I am currently building a paint-grade banquet and it will have two large drawers coming out the ends. These drawers will be made from baltic birch.

These same clients had me build an entry bench that was stain grade from tiger maple. That project called for solid maple drawers.


----------



## Hellaenergy (Mar 2, 2008)

So do those who use solid wood use quarter sawn? What cut is best for solid drawers?


----------



## toddc (Mar 6, 2007)

I have only used plain or rift sawn and not had a problem.


----------



## Hellaenergy (Mar 2, 2008)

Have any of you ever used Spanish Cedar for your drawers? If so, what are your opinions of it in this application?


----------



## sbryan55 (Dec 8, 2007)

I use both plywood and solid material for my drawers depending on the end use of the project, much as Todd is describing. I use plywood in those situations where the end result is not as demanding such as for shop furniture. For those situations that involve a more visible use I use solid material.

Another difference I have with the two is in the joinery. Plywood works better for me using dado/rabbet or simple butt joinery. I generally use drawer lock joints with solid material. The other drawback with plywood is the exposed plys. To get a better looking drawer these need to be edge banded.

For furniture I have only used cherry, maple and oak for drawer material. But Spanish cedar should work just fine.


----------



## roman (Sep 28, 2007)

its all about the "budget".


----------



## GaryK (Jun 25, 2007)

For fine furniture I always use oak. It will last forever.

For my cabinets in the shop I used ply.

Both will work.


----------



## anotherbrick (May 22, 2008)

though i'm a plywood manufacturer,if not think about budget,i'll prefer to solid wood


----------



## toddc (Mar 6, 2007)

This is kind of interesting to see where people fall on the subject.

I would prefer solid wood but "building to budget" is a term that comes to mind.


----------



## Hellaenergy (Mar 2, 2008)

I agree with Todd this is very interesting. I appreciate all the feedback from everyone.
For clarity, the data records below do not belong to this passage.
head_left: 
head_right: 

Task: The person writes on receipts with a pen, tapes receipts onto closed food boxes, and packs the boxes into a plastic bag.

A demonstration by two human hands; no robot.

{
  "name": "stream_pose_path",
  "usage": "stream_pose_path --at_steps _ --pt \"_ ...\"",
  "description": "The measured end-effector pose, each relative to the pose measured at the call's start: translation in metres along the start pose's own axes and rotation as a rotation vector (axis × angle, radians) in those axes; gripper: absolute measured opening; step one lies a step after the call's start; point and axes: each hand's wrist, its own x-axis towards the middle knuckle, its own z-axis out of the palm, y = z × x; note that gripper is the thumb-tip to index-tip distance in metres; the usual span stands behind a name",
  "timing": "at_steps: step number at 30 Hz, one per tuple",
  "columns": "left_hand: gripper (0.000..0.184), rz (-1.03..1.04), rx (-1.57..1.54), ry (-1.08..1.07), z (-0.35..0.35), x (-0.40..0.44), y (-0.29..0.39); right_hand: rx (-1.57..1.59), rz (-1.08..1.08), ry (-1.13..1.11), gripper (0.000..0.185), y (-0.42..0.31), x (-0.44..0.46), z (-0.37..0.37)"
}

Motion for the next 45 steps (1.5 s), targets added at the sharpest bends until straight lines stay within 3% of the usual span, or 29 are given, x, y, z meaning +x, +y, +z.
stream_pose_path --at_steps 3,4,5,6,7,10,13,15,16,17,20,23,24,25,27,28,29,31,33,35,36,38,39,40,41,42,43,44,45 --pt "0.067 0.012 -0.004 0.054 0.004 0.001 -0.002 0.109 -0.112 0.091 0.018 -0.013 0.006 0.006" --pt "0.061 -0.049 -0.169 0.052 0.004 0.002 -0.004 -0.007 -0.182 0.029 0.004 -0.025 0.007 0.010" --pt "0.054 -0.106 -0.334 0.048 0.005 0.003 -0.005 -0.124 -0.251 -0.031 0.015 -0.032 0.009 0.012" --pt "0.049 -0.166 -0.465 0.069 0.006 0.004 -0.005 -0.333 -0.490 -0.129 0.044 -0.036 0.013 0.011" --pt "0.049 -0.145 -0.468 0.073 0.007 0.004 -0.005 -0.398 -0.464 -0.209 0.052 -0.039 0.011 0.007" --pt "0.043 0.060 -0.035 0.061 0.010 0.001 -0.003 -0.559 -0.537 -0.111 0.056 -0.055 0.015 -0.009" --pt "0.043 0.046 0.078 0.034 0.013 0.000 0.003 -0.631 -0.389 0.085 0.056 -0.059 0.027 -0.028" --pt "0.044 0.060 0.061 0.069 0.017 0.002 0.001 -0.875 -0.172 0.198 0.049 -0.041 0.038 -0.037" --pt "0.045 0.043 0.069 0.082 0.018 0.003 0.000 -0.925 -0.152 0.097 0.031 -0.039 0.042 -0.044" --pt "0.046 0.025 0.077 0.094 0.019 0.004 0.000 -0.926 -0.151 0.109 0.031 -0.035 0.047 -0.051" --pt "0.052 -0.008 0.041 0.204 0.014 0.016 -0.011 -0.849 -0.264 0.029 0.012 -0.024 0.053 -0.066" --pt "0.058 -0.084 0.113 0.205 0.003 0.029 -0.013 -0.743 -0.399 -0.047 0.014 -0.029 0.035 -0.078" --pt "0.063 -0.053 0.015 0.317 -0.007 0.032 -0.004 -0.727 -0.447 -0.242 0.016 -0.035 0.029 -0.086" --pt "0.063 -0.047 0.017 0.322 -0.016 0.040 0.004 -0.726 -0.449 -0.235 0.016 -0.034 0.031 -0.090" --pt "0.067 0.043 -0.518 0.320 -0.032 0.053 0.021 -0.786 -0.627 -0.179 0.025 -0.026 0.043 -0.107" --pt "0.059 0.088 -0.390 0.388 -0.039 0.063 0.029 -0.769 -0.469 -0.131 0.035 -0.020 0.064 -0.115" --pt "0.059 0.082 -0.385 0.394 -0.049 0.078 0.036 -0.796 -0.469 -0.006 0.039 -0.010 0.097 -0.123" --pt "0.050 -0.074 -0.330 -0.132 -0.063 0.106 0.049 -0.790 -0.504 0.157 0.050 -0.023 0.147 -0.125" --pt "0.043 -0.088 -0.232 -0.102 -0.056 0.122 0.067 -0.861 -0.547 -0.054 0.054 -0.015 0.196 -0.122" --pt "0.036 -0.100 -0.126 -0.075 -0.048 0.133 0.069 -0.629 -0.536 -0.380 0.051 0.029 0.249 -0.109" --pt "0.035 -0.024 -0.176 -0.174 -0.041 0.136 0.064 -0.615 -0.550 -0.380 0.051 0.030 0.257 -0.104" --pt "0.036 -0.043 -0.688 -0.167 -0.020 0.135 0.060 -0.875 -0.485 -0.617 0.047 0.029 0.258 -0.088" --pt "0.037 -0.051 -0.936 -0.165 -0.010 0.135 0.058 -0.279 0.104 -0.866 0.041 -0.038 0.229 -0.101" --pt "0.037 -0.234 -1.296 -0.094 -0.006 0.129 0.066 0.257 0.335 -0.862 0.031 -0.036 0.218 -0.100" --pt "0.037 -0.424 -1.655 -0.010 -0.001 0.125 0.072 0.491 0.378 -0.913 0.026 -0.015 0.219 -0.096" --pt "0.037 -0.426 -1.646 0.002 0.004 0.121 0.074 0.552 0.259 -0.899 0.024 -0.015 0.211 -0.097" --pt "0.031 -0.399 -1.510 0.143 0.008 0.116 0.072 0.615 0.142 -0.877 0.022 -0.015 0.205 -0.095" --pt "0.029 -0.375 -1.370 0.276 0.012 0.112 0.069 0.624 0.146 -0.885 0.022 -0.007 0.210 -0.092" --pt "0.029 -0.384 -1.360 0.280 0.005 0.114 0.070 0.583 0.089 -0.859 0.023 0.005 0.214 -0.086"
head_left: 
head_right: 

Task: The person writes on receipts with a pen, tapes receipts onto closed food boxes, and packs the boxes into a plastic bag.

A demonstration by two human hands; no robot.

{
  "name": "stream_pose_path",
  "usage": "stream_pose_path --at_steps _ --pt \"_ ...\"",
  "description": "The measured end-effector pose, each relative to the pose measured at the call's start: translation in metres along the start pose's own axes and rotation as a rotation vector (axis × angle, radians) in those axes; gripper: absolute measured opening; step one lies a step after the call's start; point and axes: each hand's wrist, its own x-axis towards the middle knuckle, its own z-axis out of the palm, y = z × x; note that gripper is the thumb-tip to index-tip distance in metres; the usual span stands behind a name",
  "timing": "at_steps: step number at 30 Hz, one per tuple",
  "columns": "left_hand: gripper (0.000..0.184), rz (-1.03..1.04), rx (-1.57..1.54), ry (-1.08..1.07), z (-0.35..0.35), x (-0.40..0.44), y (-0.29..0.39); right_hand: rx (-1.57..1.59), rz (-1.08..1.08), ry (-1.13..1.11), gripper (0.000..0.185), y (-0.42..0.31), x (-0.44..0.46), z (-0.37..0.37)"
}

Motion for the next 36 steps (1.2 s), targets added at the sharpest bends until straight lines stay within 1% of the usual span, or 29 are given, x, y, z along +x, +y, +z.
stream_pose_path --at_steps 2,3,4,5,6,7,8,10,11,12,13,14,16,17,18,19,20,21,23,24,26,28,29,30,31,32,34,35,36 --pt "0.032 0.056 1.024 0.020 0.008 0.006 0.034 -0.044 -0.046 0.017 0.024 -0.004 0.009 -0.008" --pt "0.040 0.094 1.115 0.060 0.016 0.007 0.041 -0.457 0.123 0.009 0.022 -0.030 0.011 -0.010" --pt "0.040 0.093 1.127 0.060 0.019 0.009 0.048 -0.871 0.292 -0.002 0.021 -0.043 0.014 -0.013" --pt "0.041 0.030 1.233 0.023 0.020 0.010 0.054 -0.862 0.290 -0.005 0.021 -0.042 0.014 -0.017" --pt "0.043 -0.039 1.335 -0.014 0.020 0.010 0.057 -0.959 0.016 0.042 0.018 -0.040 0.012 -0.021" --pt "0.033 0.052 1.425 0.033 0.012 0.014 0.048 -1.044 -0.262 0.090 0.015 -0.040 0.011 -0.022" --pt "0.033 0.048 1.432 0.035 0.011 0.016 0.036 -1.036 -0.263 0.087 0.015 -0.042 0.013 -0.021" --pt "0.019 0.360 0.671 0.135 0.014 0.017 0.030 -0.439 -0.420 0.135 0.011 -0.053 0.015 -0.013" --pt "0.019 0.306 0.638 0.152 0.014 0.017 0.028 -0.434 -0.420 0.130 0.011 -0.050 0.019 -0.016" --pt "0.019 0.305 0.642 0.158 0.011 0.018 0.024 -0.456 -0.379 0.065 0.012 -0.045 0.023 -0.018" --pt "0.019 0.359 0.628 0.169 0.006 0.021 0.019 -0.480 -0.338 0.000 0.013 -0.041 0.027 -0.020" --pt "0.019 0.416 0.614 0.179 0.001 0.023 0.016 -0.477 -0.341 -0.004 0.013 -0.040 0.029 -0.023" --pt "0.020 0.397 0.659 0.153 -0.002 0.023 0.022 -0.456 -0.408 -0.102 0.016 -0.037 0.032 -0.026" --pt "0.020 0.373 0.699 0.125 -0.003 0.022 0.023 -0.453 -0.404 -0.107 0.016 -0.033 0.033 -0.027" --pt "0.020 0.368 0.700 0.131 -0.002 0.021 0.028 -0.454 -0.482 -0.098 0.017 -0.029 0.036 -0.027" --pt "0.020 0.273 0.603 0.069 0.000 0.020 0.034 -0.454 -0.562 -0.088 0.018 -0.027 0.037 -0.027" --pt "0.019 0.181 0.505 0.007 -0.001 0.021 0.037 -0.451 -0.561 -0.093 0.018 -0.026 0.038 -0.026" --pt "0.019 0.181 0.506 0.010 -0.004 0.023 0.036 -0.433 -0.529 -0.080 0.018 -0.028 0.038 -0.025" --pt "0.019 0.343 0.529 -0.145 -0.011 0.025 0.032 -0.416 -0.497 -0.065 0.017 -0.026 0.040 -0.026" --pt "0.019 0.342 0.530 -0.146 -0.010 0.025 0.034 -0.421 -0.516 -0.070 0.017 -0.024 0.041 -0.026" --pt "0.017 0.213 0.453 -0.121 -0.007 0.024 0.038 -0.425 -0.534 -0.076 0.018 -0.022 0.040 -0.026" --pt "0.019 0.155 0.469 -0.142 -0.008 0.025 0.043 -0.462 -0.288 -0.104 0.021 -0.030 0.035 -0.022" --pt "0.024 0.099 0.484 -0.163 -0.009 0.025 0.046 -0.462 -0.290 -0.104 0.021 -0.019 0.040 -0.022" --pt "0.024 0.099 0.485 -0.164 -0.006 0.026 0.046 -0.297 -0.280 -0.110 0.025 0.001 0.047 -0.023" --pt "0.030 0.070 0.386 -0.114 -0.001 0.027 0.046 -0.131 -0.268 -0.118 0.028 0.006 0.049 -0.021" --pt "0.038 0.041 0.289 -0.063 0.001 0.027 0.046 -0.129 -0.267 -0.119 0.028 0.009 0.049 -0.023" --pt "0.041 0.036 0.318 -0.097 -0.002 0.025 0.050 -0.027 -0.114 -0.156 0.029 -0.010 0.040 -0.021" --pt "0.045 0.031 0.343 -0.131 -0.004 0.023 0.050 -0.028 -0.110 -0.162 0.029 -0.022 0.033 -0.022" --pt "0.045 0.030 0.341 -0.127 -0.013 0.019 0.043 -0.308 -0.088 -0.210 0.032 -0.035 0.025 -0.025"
CessnaPilotBarry, I'm glad you brought up finishing. Why no finish on the inside? Why finish them all?

What type of cedar do you use? I hear Spanish Cedar can leak sap for quite a while after cutting if not kiln dried properly. I am drawn to the benefits of cedar, though. I like the smell and stability factor it brings.


----------



## CharlieM (Mar 28, 2008)

I prefer solid, either soft maple or yellow poplar especially on fine furniture. However plywood is permissable in cabinetry if you are using metal drawer sides.
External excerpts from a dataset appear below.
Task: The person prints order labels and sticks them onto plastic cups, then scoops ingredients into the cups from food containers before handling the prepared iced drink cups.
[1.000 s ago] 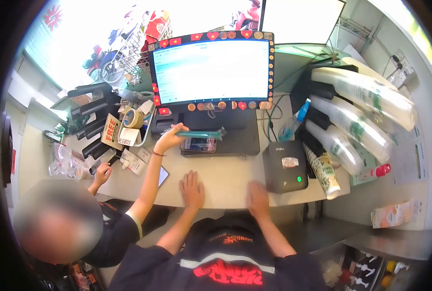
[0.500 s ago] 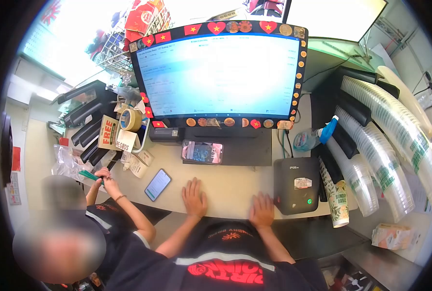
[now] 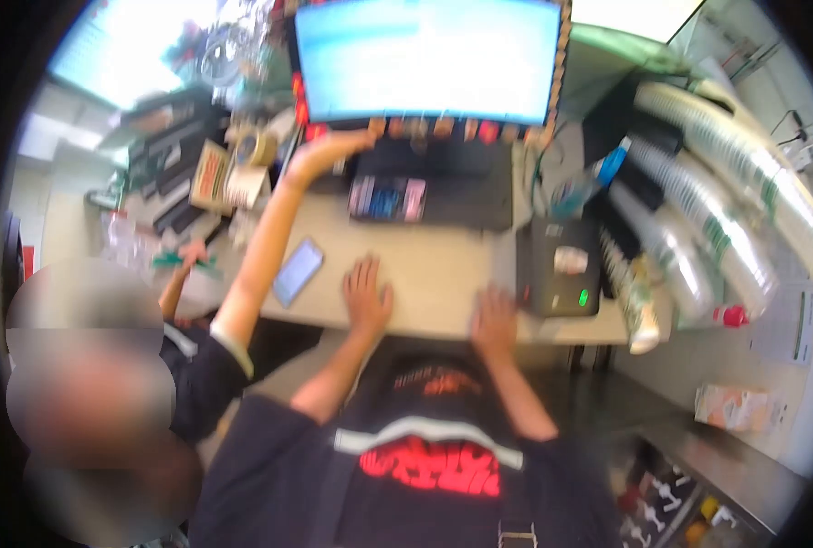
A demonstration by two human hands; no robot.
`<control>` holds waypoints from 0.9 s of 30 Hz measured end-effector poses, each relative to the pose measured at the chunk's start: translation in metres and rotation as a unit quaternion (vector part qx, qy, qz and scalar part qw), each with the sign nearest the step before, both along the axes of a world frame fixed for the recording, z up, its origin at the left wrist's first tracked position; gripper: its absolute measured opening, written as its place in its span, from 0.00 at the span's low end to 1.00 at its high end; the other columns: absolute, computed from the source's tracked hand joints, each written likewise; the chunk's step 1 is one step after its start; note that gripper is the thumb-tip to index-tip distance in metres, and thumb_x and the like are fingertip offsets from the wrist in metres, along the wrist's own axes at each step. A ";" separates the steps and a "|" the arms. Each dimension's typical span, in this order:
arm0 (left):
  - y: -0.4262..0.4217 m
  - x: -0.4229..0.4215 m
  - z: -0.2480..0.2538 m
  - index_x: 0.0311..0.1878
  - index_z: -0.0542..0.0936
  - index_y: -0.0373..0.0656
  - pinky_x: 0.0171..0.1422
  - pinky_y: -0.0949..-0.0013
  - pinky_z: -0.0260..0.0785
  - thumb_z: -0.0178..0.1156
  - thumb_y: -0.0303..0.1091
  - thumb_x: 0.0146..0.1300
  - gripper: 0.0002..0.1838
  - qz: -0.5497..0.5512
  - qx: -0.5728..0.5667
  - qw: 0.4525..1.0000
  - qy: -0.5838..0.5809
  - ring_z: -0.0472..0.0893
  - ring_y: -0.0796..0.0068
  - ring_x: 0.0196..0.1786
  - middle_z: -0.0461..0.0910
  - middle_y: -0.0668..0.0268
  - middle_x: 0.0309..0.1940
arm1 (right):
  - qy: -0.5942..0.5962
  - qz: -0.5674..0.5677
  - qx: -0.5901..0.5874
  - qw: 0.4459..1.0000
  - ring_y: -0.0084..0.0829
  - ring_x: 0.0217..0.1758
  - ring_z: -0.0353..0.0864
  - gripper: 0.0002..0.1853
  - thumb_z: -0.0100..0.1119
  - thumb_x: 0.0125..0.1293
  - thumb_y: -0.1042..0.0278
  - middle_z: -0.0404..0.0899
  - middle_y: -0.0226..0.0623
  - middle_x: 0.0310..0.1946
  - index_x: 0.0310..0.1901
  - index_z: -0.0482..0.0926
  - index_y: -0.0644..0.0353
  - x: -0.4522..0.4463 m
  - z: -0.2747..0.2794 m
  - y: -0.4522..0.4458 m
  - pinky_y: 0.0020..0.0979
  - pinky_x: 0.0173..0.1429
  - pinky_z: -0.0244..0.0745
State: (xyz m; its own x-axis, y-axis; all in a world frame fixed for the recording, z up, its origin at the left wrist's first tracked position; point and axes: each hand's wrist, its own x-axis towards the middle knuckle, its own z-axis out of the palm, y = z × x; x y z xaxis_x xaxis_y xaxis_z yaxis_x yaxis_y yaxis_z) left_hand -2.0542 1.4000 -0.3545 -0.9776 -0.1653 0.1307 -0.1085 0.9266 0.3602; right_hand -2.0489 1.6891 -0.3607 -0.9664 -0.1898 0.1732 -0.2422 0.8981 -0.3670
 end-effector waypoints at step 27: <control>-0.021 0.008 -0.038 0.73 0.70 0.52 0.81 0.43 0.46 0.61 0.41 0.65 0.31 -0.053 0.048 0.994 0.087 0.62 0.55 0.79 0.70 0.66 0.73 | 0.127 -0.095 -0.299 0.941 0.45 0.68 0.76 0.13 0.63 0.63 0.71 0.79 0.48 0.63 0.50 0.81 0.58 0.034 0.084 0.061 0.44 0.71 0.69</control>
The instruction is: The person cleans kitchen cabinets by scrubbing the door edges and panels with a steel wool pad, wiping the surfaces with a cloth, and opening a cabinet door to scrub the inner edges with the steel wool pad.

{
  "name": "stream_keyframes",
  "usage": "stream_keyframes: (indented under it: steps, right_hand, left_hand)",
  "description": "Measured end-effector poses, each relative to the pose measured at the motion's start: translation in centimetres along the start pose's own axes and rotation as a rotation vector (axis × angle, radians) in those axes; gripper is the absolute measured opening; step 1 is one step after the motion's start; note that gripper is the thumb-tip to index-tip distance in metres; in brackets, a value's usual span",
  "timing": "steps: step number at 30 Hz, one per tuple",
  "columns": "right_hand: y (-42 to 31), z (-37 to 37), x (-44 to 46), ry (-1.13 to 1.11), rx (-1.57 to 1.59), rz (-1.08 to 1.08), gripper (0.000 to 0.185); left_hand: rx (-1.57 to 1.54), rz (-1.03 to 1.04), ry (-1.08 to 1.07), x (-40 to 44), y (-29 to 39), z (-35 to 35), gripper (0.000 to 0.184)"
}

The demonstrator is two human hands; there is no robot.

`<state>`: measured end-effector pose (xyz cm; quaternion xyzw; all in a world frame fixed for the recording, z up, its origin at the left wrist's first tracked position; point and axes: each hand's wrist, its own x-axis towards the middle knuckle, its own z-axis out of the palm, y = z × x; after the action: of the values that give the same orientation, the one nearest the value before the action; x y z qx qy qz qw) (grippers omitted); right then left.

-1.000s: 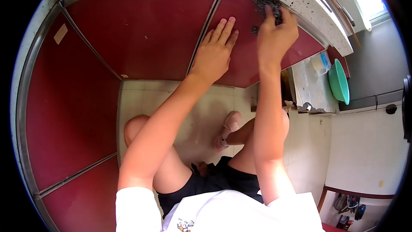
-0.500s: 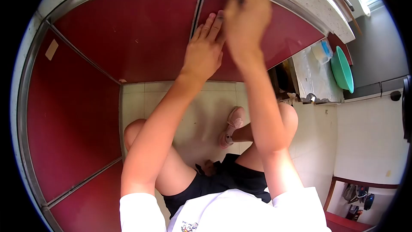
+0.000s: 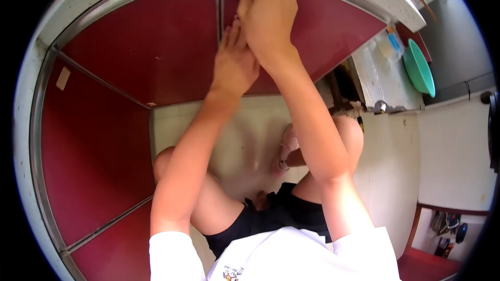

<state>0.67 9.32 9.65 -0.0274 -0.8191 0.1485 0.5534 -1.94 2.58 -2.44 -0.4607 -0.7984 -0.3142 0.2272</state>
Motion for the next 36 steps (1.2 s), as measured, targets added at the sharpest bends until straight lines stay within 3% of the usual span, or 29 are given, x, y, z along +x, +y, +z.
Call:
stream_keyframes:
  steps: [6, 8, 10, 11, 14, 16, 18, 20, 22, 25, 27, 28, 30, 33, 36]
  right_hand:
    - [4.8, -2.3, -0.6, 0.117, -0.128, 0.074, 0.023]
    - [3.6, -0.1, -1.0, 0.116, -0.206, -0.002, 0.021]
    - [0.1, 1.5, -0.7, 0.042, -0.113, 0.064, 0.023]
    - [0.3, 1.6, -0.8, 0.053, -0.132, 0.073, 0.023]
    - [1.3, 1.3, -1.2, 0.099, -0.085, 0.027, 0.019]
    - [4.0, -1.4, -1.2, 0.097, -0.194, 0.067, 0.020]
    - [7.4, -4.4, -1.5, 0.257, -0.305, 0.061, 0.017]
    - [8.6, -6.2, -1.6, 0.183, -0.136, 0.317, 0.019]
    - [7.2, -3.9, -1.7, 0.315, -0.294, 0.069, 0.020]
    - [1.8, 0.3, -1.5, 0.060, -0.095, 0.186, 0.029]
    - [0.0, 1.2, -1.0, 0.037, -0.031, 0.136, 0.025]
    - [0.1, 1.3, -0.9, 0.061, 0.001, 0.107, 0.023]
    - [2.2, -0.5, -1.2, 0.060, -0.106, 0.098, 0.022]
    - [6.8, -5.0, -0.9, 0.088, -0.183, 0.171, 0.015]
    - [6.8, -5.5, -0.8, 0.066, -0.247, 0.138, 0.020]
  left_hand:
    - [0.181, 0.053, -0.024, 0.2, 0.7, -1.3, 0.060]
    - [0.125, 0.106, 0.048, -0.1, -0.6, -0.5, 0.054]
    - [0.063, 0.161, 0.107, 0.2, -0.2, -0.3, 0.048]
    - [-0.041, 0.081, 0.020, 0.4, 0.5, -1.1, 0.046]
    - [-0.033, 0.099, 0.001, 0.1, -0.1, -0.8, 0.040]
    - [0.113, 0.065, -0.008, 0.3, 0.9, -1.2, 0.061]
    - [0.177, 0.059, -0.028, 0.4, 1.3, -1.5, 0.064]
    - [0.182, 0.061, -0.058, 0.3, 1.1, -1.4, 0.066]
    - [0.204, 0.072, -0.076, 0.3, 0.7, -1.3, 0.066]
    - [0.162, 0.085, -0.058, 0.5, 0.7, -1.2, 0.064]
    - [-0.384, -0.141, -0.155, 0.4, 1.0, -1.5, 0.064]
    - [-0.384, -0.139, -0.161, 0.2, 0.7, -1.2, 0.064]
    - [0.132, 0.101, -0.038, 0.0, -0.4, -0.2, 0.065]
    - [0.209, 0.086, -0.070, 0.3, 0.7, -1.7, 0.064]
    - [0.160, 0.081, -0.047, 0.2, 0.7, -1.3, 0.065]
I always use iron on veneer to hide the plys when using plywood. It makes it look real good and the ladies really like it better.

That's my opinion.

Charlie M.


----------



## Radish (Apr 11, 2007)

I use sheet goods for the bottoms only, as I am not fond of seeing the laminated edges on a drawer box, but the bottom line is time and money, especially if you are a business person. As the other gentlemen have noted it's the client's choice.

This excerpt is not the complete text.